This particular cipher is currently zooming in popularity due to Chrome’s adoption. It is an AEAD cipher that is apparently computationally very efficient and it is as secure as AES. It is also the default cipher for SSH in latest versions of Ubuntu when I checked. ChaCha20-Poly1305 is worth a closer look because OpenSSH treats this cipher differently.

On the wire ChaCha20 is exactly like the ETM case, the packet length is not part of the encrypted message. The message is :

byte        padlen
	10 bytes    payload (SSH_MSG_CHANNEL_DATA for ASCII 32  )
	??          random_padding
	Total without padding = 11 bytes

Now the block size of ChaCha20-Poly1305 is 8 bytes – so you need 5 bytes of padding to bring it up to 16 bytes. To that, add the 16 byte AEAD token created by Poly1305. You end up with total message size of 36 bytes. At this point the OpenSSH implementation adds a twist.
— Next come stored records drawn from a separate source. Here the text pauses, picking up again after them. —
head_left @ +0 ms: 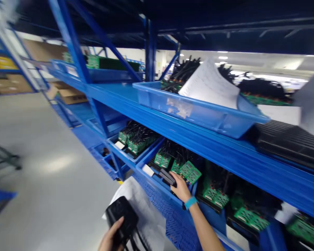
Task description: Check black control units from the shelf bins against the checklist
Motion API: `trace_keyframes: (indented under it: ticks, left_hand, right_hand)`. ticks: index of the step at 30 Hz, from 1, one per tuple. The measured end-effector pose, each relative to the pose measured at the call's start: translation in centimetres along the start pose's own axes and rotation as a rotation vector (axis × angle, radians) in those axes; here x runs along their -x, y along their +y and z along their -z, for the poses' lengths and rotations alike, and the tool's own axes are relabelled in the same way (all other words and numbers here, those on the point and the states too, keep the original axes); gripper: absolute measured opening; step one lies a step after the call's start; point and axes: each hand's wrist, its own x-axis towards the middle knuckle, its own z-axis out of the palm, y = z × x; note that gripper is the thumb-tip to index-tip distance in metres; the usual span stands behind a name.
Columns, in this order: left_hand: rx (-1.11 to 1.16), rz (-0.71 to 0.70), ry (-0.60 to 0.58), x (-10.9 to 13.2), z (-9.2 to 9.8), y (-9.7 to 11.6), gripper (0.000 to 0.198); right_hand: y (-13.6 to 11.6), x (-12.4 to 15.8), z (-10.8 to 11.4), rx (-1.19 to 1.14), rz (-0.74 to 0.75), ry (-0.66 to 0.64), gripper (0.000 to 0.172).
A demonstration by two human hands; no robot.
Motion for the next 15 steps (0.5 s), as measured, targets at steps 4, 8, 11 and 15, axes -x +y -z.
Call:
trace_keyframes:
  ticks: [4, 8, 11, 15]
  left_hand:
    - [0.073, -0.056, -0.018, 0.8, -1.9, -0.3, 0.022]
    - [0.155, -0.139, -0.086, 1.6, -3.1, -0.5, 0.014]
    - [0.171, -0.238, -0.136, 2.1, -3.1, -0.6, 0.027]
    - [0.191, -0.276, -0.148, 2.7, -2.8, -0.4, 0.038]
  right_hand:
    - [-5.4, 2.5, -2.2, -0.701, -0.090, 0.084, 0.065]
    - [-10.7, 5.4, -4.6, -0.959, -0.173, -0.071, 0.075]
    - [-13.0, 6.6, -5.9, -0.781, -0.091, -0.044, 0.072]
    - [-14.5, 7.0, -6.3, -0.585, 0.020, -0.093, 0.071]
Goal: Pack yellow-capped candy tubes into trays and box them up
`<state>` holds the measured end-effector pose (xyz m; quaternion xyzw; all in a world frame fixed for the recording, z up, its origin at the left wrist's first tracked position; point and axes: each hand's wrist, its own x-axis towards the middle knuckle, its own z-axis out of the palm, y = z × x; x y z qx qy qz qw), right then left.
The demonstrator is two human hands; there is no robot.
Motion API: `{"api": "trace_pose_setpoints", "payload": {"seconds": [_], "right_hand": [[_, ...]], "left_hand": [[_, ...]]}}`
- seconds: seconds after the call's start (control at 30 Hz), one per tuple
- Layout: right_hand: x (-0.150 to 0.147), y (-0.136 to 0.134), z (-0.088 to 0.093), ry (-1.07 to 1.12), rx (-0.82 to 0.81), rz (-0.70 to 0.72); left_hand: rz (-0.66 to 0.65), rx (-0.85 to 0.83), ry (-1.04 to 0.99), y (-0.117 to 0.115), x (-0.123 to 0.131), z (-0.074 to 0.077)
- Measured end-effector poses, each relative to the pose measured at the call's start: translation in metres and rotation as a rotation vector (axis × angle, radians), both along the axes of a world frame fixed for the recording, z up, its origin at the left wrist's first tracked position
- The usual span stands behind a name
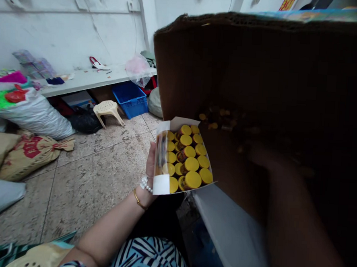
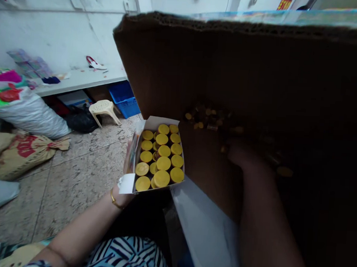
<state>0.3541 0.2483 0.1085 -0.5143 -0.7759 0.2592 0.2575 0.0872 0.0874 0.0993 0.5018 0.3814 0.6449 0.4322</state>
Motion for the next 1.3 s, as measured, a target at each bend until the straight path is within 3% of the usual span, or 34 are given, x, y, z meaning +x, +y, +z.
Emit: {"api": "trace_pose_setpoints", "payload": {"seconds": [0.1, 0.17, 0.27, 0.37, 0.47, 0.6, 0.7, 0.8, 0.9, 0.97, 1.07, 1.13, 1.17, 1.23, 1.27, 1.3], "right_hand": [[-0.023, -0.012, 0.010, 0.011, -0.036, -0.023], [-0.043, -0.023, 0.022, 0.248, -0.094, 0.012], [-0.063, -0.036, 0.040, 0.670, -0.239, 0.185], [-0.071, -0.051, 0.054, 0.771, -0.276, 0.241], [-0.079, -0.079, 0.068, 0.690, -0.238, 0.259], [-0.099, -0.128, 0.083, 0.485, -0.107, 0.388], [-0.117, -0.150, 0.078, 0.323, 0.065, 0.500], [-0.133, -0.161, 0.064, 0.210, 0.175, 0.602], [-0.143, -0.166, 0.056, 0.091, 0.287, 0.638], [-0.141, -0.162, 0.058, 0.043, 0.322, 0.667], [-0.124, -0.139, 0.067, 0.069, 0.282, 0.743], [-0.103, -0.108, 0.069, 0.122, 0.242, 0.579], [-0.091, -0.090, 0.067, 0.120, 0.227, 0.387], [-0.066, -0.051, 0.054, -0.041, 0.233, -0.156], [-0.055, -0.033, 0.045, -0.214, 0.147, -0.329], [-0.046, -0.018, 0.034, -0.279, 0.079, -0.392]], "left_hand": [[-0.025, -0.074, -0.163, 0.005, 0.002, -0.010], [-0.069, -0.140, -0.291, 0.005, 0.001, -0.018], [-0.117, -0.208, -0.389, -0.001, -0.003, -0.022], [-0.122, -0.218, -0.414, -0.010, -0.009, -0.023], [-0.106, -0.227, -0.407, -0.020, -0.016, -0.029], [-0.023, -0.183, -0.320, -0.029, -0.021, -0.038], [0.095, -0.112, -0.257, -0.028, -0.027, -0.040], [0.112, -0.055, -0.258, -0.026, -0.034, -0.037], [0.090, 0.018, -0.422, -0.021, -0.037, -0.036], [0.099, -0.027, -0.632, -0.015, -0.034, -0.035], [0.135, -0.093, -0.928, -0.007, -0.026, -0.029], [0.092, -0.078, -1.037, -0.004, -0.020, -0.026], [0.057, -0.063, -1.062, -0.003, -0.017, -0.024], [-0.003, -0.037, -1.072, -0.004, -0.012, -0.024], [-0.010, -0.018, -1.070, -0.005, -0.009, -0.024], [-0.003, 0.003, -1.068, -0.007, -0.007, -0.024]]}}
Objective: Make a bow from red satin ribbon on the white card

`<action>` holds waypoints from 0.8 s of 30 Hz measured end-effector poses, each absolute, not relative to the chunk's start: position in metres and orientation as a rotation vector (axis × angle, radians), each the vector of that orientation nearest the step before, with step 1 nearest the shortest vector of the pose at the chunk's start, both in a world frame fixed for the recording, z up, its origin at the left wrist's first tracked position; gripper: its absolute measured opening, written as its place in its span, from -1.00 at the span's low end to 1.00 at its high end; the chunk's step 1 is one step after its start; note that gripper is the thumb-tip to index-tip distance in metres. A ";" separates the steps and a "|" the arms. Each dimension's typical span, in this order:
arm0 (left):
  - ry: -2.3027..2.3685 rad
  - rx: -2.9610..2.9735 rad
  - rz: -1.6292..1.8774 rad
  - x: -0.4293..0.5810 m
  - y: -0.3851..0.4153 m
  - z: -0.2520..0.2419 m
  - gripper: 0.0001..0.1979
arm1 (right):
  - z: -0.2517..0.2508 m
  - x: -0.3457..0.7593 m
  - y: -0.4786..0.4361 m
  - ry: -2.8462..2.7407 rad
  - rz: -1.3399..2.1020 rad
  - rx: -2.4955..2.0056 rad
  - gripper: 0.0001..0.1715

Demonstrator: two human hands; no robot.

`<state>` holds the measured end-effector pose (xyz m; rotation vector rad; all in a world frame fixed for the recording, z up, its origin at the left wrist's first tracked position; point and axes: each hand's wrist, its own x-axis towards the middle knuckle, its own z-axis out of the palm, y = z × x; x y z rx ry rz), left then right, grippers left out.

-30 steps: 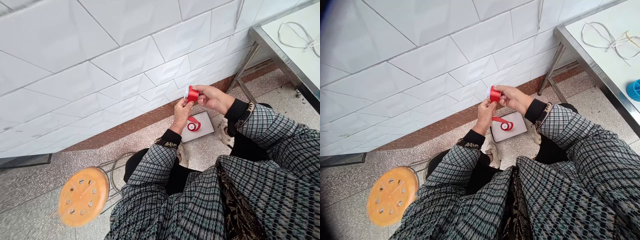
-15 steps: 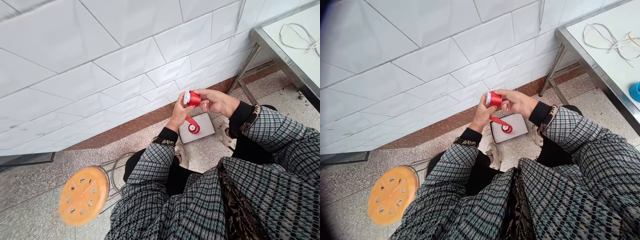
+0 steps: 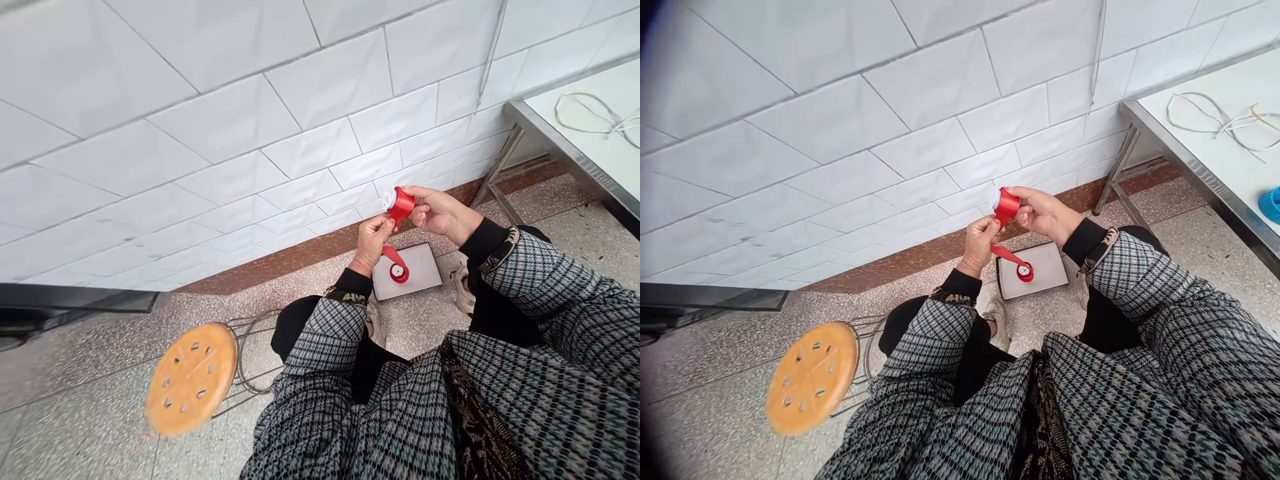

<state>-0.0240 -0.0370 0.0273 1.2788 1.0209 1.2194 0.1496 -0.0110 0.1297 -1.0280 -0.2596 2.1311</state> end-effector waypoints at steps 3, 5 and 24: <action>1.030 1.310 1.223 -0.027 -0.040 0.027 -0.41 | 0.132 0.148 -0.018 -0.225 2.179 -1.013 -0.78; 1.056 1.306 1.250 -0.028 -0.042 0.026 -0.43 | 0.133 0.146 -0.021 -0.211 2.197 -1.021 -0.76; 0.822 1.742 1.047 -0.067 -0.021 0.053 -0.25 | 0.124 0.143 -0.023 -0.208 2.433 -0.965 -0.88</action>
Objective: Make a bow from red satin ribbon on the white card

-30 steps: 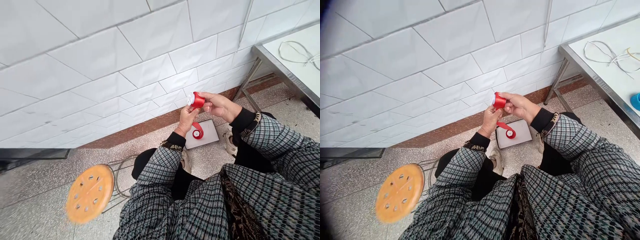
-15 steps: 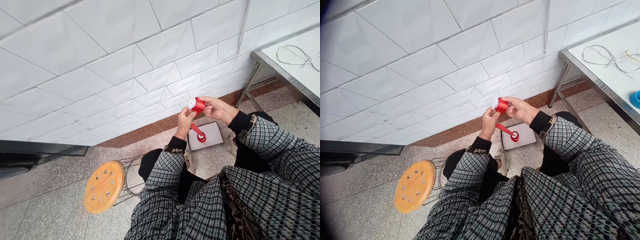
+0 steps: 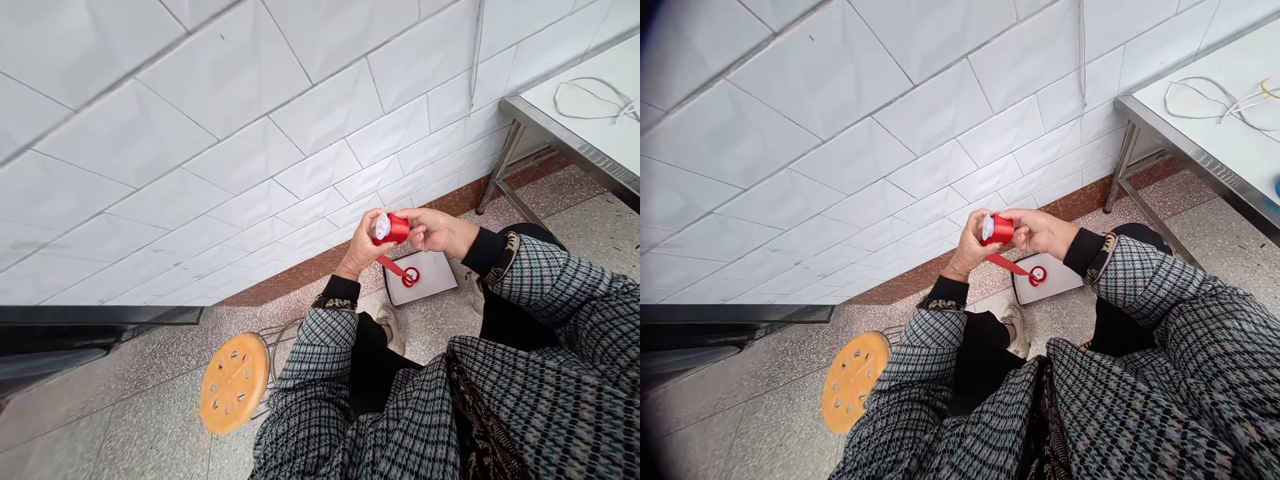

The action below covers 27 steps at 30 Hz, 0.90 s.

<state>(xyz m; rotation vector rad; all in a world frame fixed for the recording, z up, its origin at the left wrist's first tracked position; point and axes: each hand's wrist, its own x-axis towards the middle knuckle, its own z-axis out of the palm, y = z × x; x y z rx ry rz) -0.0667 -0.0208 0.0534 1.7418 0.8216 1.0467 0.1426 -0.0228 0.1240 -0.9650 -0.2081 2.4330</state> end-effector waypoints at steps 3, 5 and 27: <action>0.902 1.627 1.135 -0.062 -0.025 0.049 -0.25 | 0.122 0.142 -0.025 -0.257 2.418 -0.995 -0.87; 0.948 1.490 1.211 -0.057 -0.028 0.044 -0.23 | 0.121 0.139 -0.028 -0.350 2.329 -1.001 -0.86; 1.282 1.311 1.175 -0.025 -0.045 0.038 -0.68 | 0.100 0.120 -0.011 -0.244 1.919 -1.106 -0.73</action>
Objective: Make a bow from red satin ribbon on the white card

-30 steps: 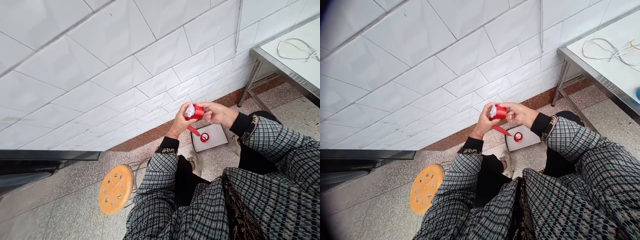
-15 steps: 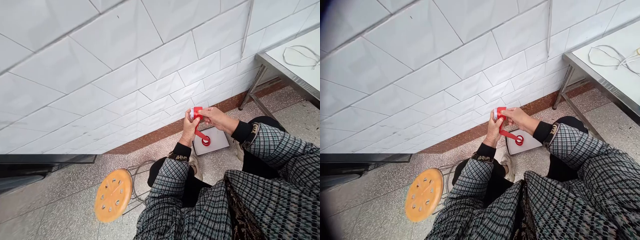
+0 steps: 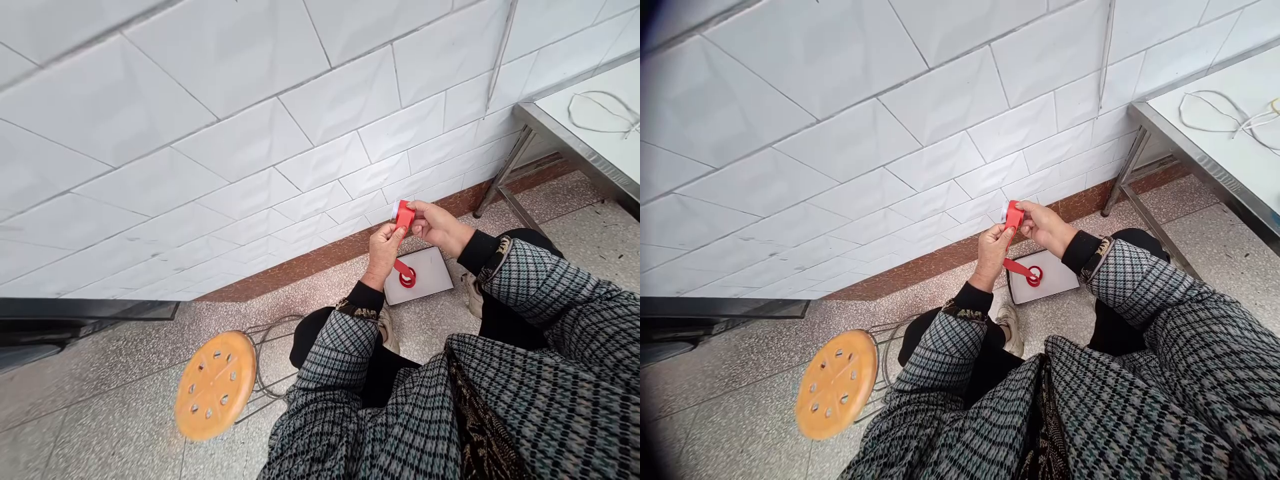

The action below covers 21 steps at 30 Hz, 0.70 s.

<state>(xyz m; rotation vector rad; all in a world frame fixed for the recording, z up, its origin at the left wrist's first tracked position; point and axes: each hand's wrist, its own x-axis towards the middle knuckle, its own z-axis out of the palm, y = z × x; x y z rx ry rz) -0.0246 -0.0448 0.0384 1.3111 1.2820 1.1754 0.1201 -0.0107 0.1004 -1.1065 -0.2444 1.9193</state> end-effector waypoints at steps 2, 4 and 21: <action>1.305 1.343 1.163 -0.025 -0.043 0.035 -0.70 | 0.102 0.122 -0.012 -0.230 1.947 -1.102 -0.72; 1.347 1.350 1.175 -0.025 -0.041 0.031 -0.74 | 0.103 0.124 -0.012 -0.203 1.973 -1.099 -0.72; 0.954 1.335 1.126 -0.036 -0.027 0.023 -0.18 | 0.111 0.150 -0.021 -0.234 2.281 -1.124 -0.81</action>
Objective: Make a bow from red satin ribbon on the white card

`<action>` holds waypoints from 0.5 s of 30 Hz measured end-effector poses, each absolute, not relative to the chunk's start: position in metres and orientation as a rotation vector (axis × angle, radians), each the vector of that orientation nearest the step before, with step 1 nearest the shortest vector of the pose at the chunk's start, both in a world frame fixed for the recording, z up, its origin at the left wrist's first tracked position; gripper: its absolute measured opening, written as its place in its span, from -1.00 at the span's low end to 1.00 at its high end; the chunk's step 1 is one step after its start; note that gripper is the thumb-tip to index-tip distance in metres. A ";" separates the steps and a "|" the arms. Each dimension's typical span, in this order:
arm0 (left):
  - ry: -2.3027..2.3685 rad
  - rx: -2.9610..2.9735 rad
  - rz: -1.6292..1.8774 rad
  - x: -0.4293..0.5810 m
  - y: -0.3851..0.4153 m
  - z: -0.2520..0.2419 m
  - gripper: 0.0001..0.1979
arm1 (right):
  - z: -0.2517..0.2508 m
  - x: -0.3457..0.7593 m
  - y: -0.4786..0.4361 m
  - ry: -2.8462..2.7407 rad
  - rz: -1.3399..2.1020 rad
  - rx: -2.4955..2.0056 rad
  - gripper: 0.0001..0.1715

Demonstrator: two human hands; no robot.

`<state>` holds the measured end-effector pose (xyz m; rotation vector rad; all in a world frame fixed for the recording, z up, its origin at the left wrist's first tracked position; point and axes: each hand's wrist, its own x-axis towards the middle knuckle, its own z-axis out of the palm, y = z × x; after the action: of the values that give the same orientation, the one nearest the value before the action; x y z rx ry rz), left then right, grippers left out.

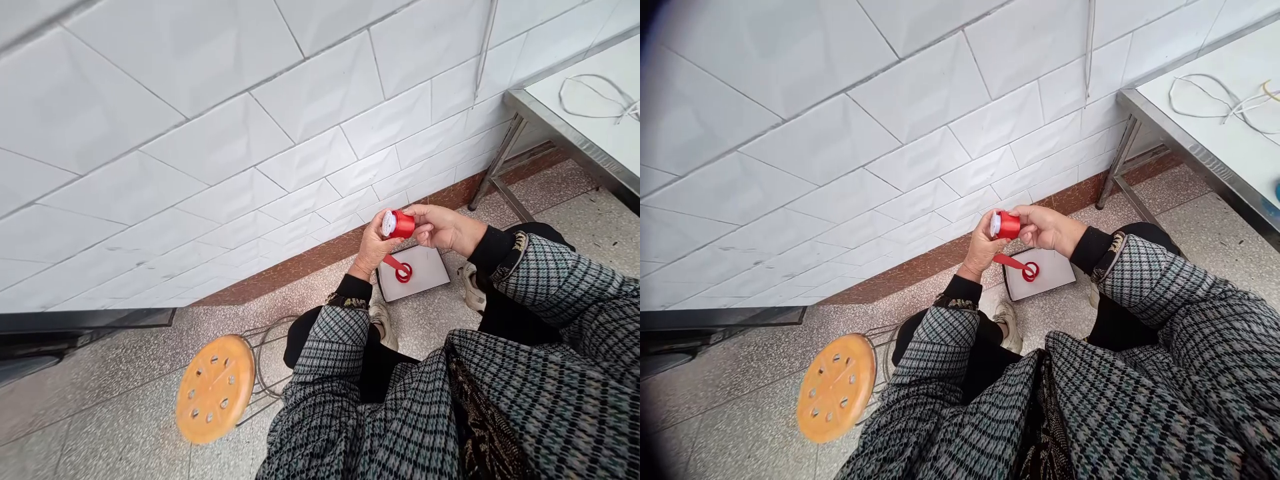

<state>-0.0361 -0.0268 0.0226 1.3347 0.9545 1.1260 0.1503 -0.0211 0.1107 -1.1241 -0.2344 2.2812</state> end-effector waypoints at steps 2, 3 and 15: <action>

The chacha20 packet length field is also encrypted. They use a separate instance of ChaCha20 for this. I suppose this doesnt break the aforementioned “Moxie Doom” principle because the length isnt authenticated. It seems to me like the only reason OpenSSH does this is to thwart traffic analysis. The other AEAD ciphers AES-128-GCM do not encrypt the packet length. This how a single keystroke on a ChaCha20-Poly1305 SSH session looks like on the wire.

Detect a successful login

A naive way to detect a successful login is to alert when a total traffic exchanged on a SSH flow is greater than a threshold value. We currently use that with Trisul and the results are hit and miss. Few factors that can confuse us:

Use of login banners with variable length strings
Pub key authentication involve exchanging more data

Turns out there is a much better way to detect login. After a successful password or key authentication, the client does two things in succession

sends a SSH_MSG_CHANNEL_REQUEST —> requests a pseudo terminal
sends a SSH_MSG_CHANNEL_REQUEST —> requests a shell

It turns out there arent that many different types of terminals so these two messages are mostly of fixed length.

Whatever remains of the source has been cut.